摘要目的 检测B7-H1和IL-10在胰腺癌组织中的表达情况,并分析两者表达水平的相关性,以探讨肿瘤局部IL-10的异常增高和B7-H1表达的关系.方法 应用RT-PCR、Western blot和免疫组织化学法检测35例胰腺癌组织、相应癌旁组织和5例正常胰腺组织中B7-H1及IL-10的表达情况,并分析其相关性.结果 在胰腺癌、癌旁和正常胰腺组织中,B7-H1和IL-10在mRNA及蛋白水平的表达呈现出明显由高至低的趋势,且两两之间比较均具有明显差异(P<0.05),免疫组织化学结果也同样证实了胰腺癌中高表达B7-H1和IL-10,阳性率分别为60.5%±12.7%和65.3%±16.2%,而正常组织中未检测到表达.同时,相关性分析中显示肿瘤组织B7-H1高表达与IL-10水平呈明显正相关,分别表现在mRNA表达水平(P=0.008,r=0.841)和蛋白表达水平(P=0.007,r=0.838).结论 胰腺癌细胞上调表达B7-H1可能是肿瘤局部高浓度IL-10形成的原因之一,由此导致的抗肿瘤免疫能力降低可使肿瘤细胞逃避免疫系统的杀伤作用.

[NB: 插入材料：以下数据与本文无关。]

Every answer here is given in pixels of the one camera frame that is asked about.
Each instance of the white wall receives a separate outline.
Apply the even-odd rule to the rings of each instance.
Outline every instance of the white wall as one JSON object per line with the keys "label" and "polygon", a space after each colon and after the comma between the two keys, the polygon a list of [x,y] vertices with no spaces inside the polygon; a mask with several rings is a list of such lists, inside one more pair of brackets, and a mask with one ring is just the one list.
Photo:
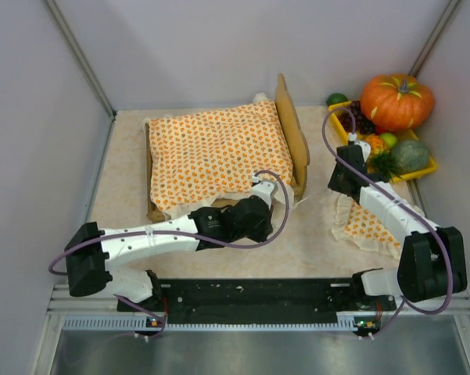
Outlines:
{"label": "white wall", "polygon": [[407,72],[447,0],[57,0],[118,109],[296,103]]}
{"label": "white wall", "polygon": [[0,374],[28,373],[108,118],[39,0],[0,0]]}
{"label": "white wall", "polygon": [[419,133],[440,164],[421,180],[422,193],[429,215],[464,235],[470,290],[470,2],[462,2],[419,80],[436,96]]}

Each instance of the yellow tray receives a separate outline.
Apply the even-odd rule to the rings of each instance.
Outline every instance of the yellow tray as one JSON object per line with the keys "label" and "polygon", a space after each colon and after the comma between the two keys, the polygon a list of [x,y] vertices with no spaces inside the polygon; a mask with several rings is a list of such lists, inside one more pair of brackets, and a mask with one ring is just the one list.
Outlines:
{"label": "yellow tray", "polygon": [[[343,102],[343,103],[339,103],[339,104],[330,105],[328,107],[328,111],[332,111],[333,109],[335,109],[337,107],[346,107],[351,102],[352,101],[348,101],[348,102]],[[343,145],[347,145],[347,132],[344,130],[343,125],[341,125],[341,123],[339,121],[339,118],[337,117],[337,114],[339,114],[339,113],[340,113],[339,111],[333,113],[330,116],[330,121],[332,122],[332,125],[333,125],[335,131],[337,132],[337,134],[339,135],[339,138],[341,139],[341,142],[343,143]],[[358,135],[359,139],[361,139],[363,137],[359,133],[357,133],[357,135]],[[399,141],[404,141],[404,140],[407,140],[407,139],[419,139],[419,138],[417,138],[417,135],[415,135],[414,131],[412,131],[411,129],[397,131],[395,133],[395,135],[396,135],[396,137],[398,138]],[[432,156],[431,156],[429,158],[429,164],[426,168],[424,168],[423,170],[417,170],[417,171],[412,172],[412,173],[402,174],[399,177],[393,176],[393,179],[391,180],[391,183],[394,184],[394,183],[400,182],[400,181],[409,181],[409,180],[413,180],[414,178],[421,178],[422,176],[425,176],[426,174],[430,174],[430,173],[435,172],[437,169],[438,169],[438,164],[436,163],[435,159],[433,159]]]}

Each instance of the green squash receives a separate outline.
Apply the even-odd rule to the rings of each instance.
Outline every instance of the green squash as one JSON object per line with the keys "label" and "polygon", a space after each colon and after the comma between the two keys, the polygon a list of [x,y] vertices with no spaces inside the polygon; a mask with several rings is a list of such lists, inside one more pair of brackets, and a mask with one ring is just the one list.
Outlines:
{"label": "green squash", "polygon": [[423,170],[429,164],[429,149],[421,141],[409,139],[391,148],[391,156],[401,174]]}

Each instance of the lime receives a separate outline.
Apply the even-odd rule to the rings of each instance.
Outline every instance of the lime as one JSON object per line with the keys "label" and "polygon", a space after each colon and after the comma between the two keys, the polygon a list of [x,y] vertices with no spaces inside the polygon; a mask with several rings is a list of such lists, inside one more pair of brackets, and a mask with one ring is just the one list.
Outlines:
{"label": "lime", "polygon": [[340,92],[334,92],[327,99],[327,105],[334,105],[343,102],[347,102],[347,97],[344,94],[341,94]]}
{"label": "lime", "polygon": [[396,143],[398,143],[398,138],[393,133],[382,133],[379,137],[386,143],[388,148],[392,148]]}

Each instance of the green fruit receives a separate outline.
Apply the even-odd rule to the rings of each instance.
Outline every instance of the green fruit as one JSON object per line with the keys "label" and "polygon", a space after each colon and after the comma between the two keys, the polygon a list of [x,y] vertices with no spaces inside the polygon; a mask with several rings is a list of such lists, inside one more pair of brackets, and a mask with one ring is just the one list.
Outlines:
{"label": "green fruit", "polygon": [[334,105],[344,102],[347,102],[347,97],[344,94],[341,94],[340,92],[333,93],[327,99],[327,105]]}
{"label": "green fruit", "polygon": [[386,143],[388,148],[393,148],[393,146],[398,143],[398,138],[393,133],[382,133],[379,137]]}
{"label": "green fruit", "polygon": [[428,147],[415,139],[398,142],[391,148],[391,156],[402,174],[423,170],[430,157]]}

abstractsObjective To investigate the role of B7-H1 expression in IL-10 production,the B7-H1 and IL-10 expression levels in pancreatic carcinoma tissues and to analyze the correlation between B7-H1 expression and IL-10 level.Methods The mRNA and protein levels expressions of BT-H1 and IL-10 in 35 cases of pancreatic cancer and corresponding paracaminoma tissues and 5 cases of normal pancreas tissues were detected by RT-PCR,Western blot and immunohistochemistry respectively.Results The findings for the first time provided the evidences that there was a clear trend for B7-H1 and IL-10 expressions to be most highly expressed in carcinoma tissue,intermediately expressed in paracarninoma tissue,and expressed at the lowest level in normal pancreatic tissue at mRNA and protein levels.Moreover,there were statistically significant differences in B7-H1 and IL-10 expression between pancreatic carcinoma tissues,corresponding paracarcinoma tissues and normal pancreatic tissues at mRNA and protein levels (P<0.05).Furthermore,the immunohistochemistry indicated that there were high expression levels of B7-H1 (60.5%±12.7% ) and IL-10 (65.3%±16.2%) in pancreatic carcinoma tissues while there were no significant expressions in normal pancreatic tissues.Meanwhile,correlation analysis revealed that B7-H1 expression was significant associated with IL-10 level in tumor tissues at mRNA (P=0.008,r=0.841) and protein levels (P=0.007,r=0.838).Conclusions Over-expression of B7-H1 may be responsible for the increasing IL-10 production in pancreatic cancer,which caused reduced immune response to tumor cells and contributed to pancreatic carcinoma escape from immune attack.